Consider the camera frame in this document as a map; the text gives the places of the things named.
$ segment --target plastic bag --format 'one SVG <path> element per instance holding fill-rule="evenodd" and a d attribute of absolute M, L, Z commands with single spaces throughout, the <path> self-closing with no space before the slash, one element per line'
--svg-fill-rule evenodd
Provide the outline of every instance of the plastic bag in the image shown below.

※ ※ ※

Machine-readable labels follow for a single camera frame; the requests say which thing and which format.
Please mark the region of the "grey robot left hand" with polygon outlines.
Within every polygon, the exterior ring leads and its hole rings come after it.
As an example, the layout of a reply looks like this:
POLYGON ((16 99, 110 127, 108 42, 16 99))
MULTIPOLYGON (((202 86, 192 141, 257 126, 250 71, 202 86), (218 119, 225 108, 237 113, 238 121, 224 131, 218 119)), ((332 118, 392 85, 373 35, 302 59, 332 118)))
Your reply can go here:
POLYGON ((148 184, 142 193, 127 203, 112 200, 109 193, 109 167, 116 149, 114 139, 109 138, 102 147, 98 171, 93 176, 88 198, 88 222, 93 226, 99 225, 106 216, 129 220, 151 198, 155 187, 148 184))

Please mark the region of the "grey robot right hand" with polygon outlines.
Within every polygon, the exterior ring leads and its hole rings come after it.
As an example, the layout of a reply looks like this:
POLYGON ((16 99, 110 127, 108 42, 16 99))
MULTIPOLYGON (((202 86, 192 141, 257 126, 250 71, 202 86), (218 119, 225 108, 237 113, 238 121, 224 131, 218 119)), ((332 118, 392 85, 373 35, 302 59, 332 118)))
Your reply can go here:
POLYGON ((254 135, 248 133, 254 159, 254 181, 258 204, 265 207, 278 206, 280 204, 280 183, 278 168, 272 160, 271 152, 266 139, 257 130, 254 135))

※ ※ ※

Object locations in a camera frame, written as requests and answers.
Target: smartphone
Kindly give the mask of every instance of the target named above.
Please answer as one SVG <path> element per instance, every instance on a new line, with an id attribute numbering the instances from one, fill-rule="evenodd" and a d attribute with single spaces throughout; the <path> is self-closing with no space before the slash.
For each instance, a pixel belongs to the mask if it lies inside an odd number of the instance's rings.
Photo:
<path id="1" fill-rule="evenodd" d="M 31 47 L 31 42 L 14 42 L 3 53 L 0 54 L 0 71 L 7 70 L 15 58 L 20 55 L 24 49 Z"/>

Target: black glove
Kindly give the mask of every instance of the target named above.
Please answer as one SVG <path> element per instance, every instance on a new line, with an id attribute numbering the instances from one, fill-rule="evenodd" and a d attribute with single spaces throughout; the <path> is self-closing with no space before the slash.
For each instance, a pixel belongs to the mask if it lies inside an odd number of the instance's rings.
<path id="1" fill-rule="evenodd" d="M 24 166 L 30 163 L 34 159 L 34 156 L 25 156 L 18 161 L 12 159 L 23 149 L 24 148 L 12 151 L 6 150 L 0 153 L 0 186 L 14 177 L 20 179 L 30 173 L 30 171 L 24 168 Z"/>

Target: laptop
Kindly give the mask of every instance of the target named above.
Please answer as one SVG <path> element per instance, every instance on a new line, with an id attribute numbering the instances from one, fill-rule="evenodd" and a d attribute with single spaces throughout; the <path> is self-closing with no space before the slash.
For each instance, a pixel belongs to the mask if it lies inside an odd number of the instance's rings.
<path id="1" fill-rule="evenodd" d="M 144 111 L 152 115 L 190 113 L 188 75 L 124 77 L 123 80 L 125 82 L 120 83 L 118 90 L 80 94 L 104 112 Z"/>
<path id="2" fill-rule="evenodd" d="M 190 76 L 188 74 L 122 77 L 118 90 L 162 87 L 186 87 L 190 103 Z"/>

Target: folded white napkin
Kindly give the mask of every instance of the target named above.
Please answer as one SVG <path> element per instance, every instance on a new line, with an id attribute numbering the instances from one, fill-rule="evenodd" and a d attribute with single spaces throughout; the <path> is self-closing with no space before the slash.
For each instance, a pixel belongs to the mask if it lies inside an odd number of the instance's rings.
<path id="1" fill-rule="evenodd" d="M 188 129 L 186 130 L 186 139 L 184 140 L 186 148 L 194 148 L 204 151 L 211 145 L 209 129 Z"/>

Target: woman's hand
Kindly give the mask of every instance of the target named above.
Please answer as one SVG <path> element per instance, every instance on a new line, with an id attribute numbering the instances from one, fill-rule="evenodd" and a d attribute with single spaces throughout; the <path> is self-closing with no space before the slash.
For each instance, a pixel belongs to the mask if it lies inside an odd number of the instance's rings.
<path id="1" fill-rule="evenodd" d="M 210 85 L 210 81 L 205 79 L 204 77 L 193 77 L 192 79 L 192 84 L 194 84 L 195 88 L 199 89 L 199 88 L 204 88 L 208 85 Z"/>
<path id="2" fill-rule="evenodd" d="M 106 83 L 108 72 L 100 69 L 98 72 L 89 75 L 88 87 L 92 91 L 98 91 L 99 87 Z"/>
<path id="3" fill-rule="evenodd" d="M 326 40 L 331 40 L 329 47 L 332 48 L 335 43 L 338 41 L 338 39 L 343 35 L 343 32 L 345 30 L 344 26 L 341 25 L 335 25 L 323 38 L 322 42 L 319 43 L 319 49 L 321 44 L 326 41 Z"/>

※ ※ ※

◆ WHAT YOU SHOULD DO
Among the lines above, find those containing the word "camera" and copy each.

◆ ANSWER BOX
Consider the camera frame in this document as a map; the text gives the places of the things named.
Machine-readable labels follow for a single camera frame; the requests say which thing and which format.
Object locations in a camera frame, written as requests and answers.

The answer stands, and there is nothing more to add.